Clare is delighted by this unexpected reunion whereas Irene is ambivalent. Irene’s disquiet is anchored when she meets Clare’s wealthy white husband (Alexander Skarsgård, who else could there be to play a truly despicable man and husband?) who wastes no time in demonstrating his hideous racist opinions. He doesn’t just dislike Black people, he hates them. He expresses these views casually, because Irene herself can passively pass as white. Remember, this is Manhattan, and Irene wouldn’t have been allowed anywhere near the lavish tearoom where she bumps into Clare. It’s obvious that if this gathering had included Irene’s Black husband (André Holland) and children, the show of civility would be rather different.

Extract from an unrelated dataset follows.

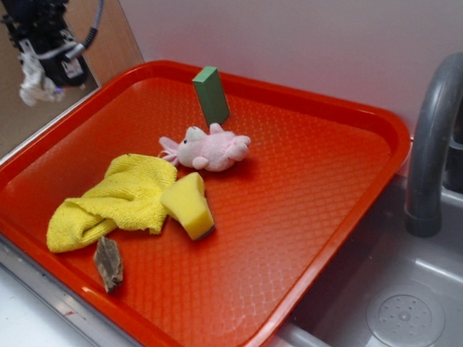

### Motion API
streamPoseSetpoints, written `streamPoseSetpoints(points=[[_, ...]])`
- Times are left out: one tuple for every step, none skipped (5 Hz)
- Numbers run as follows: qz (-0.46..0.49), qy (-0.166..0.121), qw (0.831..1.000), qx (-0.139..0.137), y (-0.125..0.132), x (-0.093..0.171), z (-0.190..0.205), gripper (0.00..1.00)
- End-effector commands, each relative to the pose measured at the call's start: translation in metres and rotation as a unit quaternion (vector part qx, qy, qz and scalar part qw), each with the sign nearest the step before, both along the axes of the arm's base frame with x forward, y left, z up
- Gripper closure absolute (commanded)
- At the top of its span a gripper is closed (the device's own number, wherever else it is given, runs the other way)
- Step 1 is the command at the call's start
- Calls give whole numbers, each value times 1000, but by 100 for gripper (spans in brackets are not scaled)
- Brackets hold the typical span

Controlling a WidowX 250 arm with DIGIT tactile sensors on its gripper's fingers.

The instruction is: Grab the white paper.

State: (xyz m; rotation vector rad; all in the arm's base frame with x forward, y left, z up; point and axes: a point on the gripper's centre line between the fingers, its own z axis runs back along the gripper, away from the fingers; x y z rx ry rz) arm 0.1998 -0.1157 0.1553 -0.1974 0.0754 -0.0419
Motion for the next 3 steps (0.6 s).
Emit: streamPoseSetpoints(points=[[-23,-127,992,2,34,-21,81,100],[-8,-137,991,-2,38,-22,86,100],[-20,-129,991,-18,40,-18,78,100]])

With a 4:3 aspect ratio, sharp black and white colour palette and objectively stunning costumes, Passing certainly looks the part of a Harlem Renaissance adaptation. Thompson and Negga also put in sterling performances as the two protagonists, skirting around the emotional awkwardness of a friendship fraught with moral ambiguity. However, besides the stilted script and vagueness surrounding Irene’s sexuality (a fundamental feature in the source material), a glaring issue with this film is the pacing. Clare is drawn back to Irene through loneliness and desperation to reclaim a part of herself she chose to leave behind to pursue wealth and social standing.

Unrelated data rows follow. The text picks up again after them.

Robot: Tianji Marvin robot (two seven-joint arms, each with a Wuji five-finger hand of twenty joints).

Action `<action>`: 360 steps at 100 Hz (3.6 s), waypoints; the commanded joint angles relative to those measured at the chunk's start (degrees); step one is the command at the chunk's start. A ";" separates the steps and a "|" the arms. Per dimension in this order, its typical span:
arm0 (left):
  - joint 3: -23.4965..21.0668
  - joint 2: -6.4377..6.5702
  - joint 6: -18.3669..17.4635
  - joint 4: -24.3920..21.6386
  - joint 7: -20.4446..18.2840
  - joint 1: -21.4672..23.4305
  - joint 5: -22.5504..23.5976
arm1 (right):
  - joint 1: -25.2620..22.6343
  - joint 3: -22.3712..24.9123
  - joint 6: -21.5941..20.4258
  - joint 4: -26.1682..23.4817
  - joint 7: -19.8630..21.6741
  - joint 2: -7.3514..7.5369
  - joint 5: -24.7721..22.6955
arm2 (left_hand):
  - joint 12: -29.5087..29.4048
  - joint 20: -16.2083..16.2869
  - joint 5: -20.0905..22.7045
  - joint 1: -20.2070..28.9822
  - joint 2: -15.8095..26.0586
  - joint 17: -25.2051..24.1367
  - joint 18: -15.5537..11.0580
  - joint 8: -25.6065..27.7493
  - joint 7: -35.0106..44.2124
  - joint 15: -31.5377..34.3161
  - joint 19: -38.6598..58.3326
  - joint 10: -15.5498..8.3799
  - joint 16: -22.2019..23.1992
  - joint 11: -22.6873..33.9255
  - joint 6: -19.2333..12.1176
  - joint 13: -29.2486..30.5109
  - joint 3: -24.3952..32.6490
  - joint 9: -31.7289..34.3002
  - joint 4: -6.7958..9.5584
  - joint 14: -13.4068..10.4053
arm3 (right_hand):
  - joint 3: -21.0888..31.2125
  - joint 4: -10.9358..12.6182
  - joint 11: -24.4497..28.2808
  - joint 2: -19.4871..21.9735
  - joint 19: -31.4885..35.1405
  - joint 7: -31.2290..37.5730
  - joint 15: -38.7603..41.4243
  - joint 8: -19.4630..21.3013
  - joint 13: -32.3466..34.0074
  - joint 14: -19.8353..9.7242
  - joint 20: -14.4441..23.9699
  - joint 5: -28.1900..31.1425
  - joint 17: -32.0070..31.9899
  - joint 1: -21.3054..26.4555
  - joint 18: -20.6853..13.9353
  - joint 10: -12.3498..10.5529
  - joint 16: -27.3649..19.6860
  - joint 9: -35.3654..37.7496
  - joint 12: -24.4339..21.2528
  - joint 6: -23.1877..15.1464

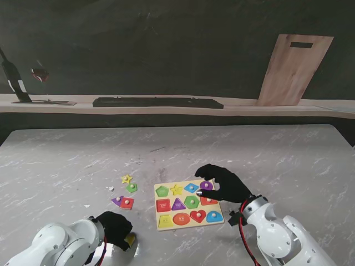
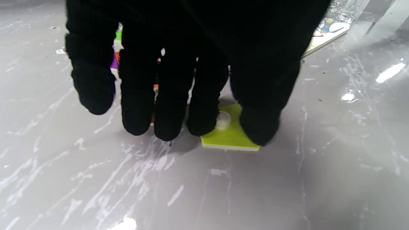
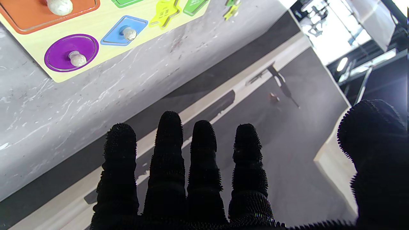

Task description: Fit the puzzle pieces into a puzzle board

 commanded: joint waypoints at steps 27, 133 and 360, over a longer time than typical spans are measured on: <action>0.92 0.22 2.00 0.63 -1.36 0.19 -0.03 | -0.10 -0.30 0.15 -0.12 0.26 -0.06 0.22 | -2.04 0.40 -0.37 -4.11 0.35 -1.04 0.08 -4.49 -1.83 -1.26 0.64 1.35 -0.89 -0.90 -0.02 0.14 8.82 -0.24 -0.69 0.80 | -0.30 0.66 0.31 0.49 0.89 0.10 0.68 0.87 0.86 -1.16 0.99 0.98 -0.03 -1.55 0.69 -1.81 1.00 1.39 0.59 -1.45; 3.36 0.44 1.37 2.79 0.25 -2.39 -2.32 | -0.08 -0.24 0.17 0.04 -0.15 -0.15 0.23 | 4.90 1.20 6.34 -15.57 -10.65 1.35 1.58 -3.40 14.16 4.48 2.01 -3.03 2.09 5.39 -8.80 3.71 47.78 7.00 3.85 0.00 | -0.35 0.74 0.90 0.74 0.90 -0.05 1.40 0.95 1.04 -1.15 1.19 0.88 0.05 -1.55 0.71 -1.76 1.46 1.72 0.83 -1.71; 23.38 -0.40 -15.40 24.20 13.27 -33.96 -20.79 | 0.63 0.59 -0.85 1.41 0.03 -0.35 2.39 | 8.79 2.19 5.28 -18.54 -10.83 5.94 2.16 0.98 16.83 8.78 5.28 -3.57 7.04 8.61 -9.99 5.49 50.23 7.58 3.39 -0.17 | -0.52 0.83 1.02 1.24 0.84 -0.23 1.57 1.01 0.99 -1.12 1.22 1.26 -0.30 -1.66 1.03 -1.61 1.61 1.91 0.84 -1.71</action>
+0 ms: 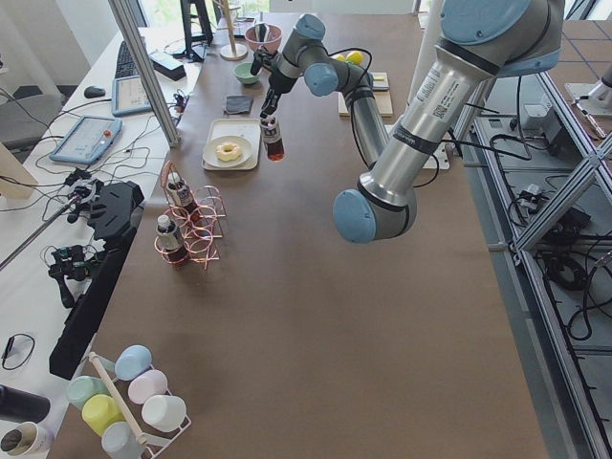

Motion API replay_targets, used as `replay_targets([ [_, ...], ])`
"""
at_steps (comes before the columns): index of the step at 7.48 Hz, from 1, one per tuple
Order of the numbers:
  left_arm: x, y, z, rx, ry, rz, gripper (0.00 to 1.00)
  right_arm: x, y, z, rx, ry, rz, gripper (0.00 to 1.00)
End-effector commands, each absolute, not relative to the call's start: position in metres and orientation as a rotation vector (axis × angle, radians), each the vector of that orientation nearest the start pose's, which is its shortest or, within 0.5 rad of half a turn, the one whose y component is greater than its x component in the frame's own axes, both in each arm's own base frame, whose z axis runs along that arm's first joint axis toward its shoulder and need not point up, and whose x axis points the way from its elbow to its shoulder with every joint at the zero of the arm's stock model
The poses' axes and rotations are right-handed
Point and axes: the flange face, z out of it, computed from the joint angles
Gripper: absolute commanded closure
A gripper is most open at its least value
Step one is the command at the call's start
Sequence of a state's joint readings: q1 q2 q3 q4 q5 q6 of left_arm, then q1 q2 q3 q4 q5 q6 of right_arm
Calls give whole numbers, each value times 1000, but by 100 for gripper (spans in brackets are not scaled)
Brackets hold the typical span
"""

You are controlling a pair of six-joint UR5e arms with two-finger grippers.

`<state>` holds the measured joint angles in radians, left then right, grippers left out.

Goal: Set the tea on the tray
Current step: 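Carry the bottle with the left gripper and set it before the tray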

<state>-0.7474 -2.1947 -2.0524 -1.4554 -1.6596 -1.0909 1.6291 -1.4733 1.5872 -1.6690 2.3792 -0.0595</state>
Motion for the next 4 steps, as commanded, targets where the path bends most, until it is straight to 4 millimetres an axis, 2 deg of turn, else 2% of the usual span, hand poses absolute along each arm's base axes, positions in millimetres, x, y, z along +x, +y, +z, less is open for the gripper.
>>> replay_targets([
  [1, 405, -434, 48, 485, 883, -223, 100, 92, -529, 604, 69, -806, -11, 0],
  [2, 444, -410, 43, 509, 862, -216, 100, 92, -529, 604, 71, -806, -11, 0],
  [3, 473, -388, 34, 537, 853, -193, 100, 92, -530, 602, 74, -805, -13, 0],
  [4, 488, -385, 31, 532, 842, -182, 100, 92, -530, 601, 75, -805, -13, 0],
])
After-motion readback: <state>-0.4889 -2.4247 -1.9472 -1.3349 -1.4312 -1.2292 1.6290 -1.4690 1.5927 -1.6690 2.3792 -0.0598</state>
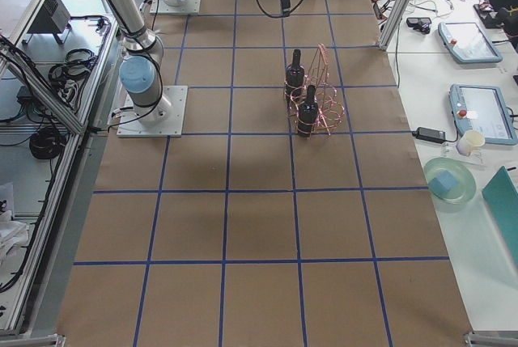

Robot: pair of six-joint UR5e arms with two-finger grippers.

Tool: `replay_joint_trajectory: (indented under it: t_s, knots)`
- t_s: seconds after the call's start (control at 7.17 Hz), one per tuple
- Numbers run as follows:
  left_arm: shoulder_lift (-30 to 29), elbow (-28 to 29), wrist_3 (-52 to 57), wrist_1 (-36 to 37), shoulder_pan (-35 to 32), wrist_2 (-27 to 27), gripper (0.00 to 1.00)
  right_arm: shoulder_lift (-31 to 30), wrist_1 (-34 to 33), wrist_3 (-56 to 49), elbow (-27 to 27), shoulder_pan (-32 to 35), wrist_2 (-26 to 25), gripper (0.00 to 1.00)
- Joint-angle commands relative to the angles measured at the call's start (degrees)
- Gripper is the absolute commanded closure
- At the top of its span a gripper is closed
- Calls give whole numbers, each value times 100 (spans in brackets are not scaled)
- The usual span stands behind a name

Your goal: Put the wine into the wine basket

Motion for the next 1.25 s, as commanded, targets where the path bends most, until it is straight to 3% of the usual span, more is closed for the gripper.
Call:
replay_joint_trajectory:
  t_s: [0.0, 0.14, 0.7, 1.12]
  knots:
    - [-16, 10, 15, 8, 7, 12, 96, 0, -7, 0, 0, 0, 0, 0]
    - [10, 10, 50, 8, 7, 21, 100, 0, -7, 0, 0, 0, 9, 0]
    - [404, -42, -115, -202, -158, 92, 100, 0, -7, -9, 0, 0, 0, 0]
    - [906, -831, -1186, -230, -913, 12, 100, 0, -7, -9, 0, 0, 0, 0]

The progression from their first meeting through to their increased interaction in Irene’s townhouse and then final act plods along without addressing any of the glaring questions about who Clare is to Irene and vice versa, or how their husbands play pivotal roles in their identities. The closing scene is incredibly rushed and you are left wondering why things came to pass in such a way, given the sparse context and emotional involvement.
The script does little to provide substance to how any of the characters are feeling at any point throughout the film. Silence can often be a powerful method to demonstrating discontent and Thompson subtly shows how the growing unease of Irene’s internal monologue starts to afflict her physically and mentally. However, the moments of quietness are generally not complemented by any kind of narrative progression or development. For example, there isn’t enough polarity between the friends’ domestic deference, particularly the contrast between Irene’s sense of duty to her family and Clare’s eagerness to be away from her husband at any given opportunity.
The subject matter is brave and interesting, and in writing, directing and producing Passing, Hall has shown great promise as a filmmaker. It’s just a shame it doesn’t offer much more than superficial tension and elegance.